Film, Video Haying Season (ca. 1945) (part 1 of 3)
About this Item
- Haying Season (ca. 1945) (part 1 of 3)
- Contributor Names
- Stewart, Leslie J. (Narrator)
- Kaser, Brad (Narrator)
- Stewart, Leslie J. (Interviewer)
- Created / Published
- ca. 1945
- Subject Headings
- - Landscapes
- - Ninety-Six Ranch
- - Activities
- - Haying
- - Hay derricks
- - Haying crews
- - Mowing
- - Ethnography
- - Motion Pictures
- Motion Pictures
- - Les Stewart's (and grandson Brad Kaser's) narration [NV82-CF-R1 and R5], recorded on 82/07/07 by Margaret Purser and Carl Fleischhauer, describes the footage that he filmed in the mid1940s which documents the haying process on the 96 Ranch at the time.

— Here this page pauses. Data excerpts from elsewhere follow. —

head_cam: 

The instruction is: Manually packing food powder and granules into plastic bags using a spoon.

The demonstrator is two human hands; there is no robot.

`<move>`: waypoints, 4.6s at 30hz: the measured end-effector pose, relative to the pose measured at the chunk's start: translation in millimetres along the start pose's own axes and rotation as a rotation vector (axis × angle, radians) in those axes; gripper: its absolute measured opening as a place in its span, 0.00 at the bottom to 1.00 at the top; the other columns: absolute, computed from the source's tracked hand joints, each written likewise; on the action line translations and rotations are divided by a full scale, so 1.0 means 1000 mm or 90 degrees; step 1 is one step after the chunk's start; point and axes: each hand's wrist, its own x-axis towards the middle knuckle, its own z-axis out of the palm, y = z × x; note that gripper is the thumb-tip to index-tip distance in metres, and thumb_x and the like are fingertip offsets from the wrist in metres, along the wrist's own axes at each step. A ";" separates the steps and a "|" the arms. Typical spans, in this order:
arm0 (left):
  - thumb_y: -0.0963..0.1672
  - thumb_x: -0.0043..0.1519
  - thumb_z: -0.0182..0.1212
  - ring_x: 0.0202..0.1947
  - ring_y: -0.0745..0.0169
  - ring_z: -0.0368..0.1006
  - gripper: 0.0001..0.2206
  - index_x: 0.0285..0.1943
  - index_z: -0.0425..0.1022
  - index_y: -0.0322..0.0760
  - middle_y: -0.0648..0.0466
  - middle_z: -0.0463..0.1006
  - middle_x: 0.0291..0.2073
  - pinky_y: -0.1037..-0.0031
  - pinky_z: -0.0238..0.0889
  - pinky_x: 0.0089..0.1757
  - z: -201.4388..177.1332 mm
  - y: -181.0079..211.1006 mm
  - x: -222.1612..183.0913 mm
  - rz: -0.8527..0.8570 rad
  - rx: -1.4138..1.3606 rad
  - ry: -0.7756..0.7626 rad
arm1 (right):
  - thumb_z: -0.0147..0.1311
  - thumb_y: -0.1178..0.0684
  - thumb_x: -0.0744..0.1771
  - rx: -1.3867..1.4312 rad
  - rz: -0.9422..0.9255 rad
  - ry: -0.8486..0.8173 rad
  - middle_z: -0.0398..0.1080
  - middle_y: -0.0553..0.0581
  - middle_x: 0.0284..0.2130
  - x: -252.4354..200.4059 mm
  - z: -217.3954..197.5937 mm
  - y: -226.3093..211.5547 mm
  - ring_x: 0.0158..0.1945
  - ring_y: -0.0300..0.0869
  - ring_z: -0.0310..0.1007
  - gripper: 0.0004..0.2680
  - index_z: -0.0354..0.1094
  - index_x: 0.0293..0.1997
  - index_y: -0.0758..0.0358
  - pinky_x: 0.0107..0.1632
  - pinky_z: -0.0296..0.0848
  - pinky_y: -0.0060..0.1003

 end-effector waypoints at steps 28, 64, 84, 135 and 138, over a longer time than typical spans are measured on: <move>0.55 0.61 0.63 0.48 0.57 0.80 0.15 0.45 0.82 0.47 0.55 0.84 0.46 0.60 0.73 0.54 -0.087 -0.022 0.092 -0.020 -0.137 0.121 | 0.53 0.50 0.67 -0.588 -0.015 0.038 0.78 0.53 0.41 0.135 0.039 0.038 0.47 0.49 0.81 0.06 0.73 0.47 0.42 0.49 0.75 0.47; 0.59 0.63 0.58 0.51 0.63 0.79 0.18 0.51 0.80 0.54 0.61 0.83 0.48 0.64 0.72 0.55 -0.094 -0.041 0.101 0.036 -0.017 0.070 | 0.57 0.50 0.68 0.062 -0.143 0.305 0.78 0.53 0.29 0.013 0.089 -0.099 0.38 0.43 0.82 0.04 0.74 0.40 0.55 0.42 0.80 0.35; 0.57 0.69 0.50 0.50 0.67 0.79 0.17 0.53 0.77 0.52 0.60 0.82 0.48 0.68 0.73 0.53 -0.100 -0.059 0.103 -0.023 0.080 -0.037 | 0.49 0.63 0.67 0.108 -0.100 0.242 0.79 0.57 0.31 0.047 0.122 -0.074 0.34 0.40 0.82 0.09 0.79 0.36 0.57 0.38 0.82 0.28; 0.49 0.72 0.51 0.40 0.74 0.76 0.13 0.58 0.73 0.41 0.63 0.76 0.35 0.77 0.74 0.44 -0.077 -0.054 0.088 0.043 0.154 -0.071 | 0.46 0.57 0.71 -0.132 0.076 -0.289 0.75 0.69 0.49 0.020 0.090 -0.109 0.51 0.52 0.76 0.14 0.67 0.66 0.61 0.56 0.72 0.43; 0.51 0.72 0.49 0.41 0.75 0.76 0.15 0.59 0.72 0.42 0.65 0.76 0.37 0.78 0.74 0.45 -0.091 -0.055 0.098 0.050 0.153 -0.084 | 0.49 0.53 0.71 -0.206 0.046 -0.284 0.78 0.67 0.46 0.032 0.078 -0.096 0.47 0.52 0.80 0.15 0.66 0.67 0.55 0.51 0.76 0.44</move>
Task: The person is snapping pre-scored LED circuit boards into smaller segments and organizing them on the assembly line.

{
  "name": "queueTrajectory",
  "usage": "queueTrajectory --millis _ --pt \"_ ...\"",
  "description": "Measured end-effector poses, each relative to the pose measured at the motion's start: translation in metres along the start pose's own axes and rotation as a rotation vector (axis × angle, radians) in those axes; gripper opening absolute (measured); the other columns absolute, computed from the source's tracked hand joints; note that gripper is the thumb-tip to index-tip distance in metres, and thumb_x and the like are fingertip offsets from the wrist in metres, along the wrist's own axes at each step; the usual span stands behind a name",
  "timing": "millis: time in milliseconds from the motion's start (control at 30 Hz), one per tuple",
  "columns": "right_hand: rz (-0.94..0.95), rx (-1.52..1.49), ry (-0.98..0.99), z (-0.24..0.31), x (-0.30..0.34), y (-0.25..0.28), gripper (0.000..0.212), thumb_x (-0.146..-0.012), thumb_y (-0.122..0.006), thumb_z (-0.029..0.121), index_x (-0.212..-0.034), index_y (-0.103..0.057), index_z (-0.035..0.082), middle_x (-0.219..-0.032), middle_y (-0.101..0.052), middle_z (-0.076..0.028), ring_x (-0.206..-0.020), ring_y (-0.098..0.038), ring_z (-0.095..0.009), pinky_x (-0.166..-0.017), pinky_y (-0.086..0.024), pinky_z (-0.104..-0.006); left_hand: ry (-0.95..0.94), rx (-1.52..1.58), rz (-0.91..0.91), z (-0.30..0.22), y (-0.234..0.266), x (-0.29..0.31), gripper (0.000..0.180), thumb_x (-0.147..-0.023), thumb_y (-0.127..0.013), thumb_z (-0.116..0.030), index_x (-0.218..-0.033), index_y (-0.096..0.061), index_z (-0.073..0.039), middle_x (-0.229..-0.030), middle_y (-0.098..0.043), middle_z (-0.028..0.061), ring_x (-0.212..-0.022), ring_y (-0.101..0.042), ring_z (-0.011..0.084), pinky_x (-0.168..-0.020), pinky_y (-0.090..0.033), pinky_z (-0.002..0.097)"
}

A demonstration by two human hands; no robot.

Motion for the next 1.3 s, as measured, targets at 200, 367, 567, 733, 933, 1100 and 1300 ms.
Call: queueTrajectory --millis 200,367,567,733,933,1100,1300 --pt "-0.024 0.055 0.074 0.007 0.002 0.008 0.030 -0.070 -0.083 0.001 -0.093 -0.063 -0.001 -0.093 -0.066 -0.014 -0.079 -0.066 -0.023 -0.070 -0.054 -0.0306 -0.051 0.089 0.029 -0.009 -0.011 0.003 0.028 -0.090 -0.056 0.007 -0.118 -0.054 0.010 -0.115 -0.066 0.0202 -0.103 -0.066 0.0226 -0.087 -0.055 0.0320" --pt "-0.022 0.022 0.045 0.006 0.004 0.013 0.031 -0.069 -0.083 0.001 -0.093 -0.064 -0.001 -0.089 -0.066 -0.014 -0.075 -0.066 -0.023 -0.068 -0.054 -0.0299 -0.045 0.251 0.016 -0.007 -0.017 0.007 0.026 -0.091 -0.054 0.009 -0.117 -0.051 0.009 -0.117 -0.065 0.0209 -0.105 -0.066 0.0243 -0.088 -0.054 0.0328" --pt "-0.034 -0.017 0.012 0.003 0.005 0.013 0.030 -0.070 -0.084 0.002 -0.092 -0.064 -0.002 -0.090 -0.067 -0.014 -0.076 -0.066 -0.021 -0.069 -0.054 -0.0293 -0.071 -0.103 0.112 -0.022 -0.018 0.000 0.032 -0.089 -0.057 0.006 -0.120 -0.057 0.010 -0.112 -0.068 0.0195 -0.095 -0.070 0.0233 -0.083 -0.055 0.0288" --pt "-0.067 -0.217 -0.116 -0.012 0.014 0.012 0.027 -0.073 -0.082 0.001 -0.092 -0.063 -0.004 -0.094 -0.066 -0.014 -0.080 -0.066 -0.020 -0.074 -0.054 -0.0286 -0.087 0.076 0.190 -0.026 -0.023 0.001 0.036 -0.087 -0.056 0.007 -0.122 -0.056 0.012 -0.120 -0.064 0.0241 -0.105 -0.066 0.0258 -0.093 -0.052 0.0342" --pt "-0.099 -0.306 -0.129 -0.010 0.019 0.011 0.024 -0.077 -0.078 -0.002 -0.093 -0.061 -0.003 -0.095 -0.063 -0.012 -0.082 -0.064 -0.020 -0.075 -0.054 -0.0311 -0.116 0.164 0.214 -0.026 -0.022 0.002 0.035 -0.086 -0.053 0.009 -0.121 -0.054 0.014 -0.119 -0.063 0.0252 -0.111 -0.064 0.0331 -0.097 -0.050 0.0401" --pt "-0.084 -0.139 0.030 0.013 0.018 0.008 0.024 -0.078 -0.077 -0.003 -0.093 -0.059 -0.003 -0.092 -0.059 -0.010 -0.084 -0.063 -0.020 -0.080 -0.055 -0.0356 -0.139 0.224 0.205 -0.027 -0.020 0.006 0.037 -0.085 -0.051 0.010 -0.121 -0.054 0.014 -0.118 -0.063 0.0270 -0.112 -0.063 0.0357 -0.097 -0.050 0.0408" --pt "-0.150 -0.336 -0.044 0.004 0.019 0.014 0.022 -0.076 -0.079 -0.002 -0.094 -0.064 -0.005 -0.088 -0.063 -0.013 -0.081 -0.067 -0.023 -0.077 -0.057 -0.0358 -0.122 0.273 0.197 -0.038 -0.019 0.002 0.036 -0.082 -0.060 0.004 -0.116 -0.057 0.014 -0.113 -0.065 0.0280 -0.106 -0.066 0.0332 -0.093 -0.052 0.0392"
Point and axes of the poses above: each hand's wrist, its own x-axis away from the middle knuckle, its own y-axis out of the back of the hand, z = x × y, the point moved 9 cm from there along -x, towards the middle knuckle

- - Les's footage of haying in this video clip testifies to his sensibility and skill as a documentary filmmaker. The film, originally made ca. 1945, indicates his concern that every process step be included and his understanding that the work event includes the arrival of the workers, the preparation and setup of equipment, and the meal that marks the midpoint of the day.
- - The era following World War II was the time of transition from horse-drawn to motor-driven machinery. This is clearly evident in Les's film of winter feeding, where both teams and tractors are employed, as in video selection . In the footage of haying, some horse-drawn equipment, including the derrick itself, has simply been attached to a tractor. Mechanization of this sort does not offer much of a reduction in labor; the next generation of machines, designed to work with motors, enabled ranchers to cut back on hired help.
- - Les's narration explains how the work is organized and directed. In the opening section of the video, he notes that scheduling haying between major holidays reduces the likelihood of losing the crew to celebratory drunkenness. The hierarchy of workers is implied in his comments about the lead mower and the stack boss. Les also tells how members of the mowing crew would criticize each other for failures to execute the work properly.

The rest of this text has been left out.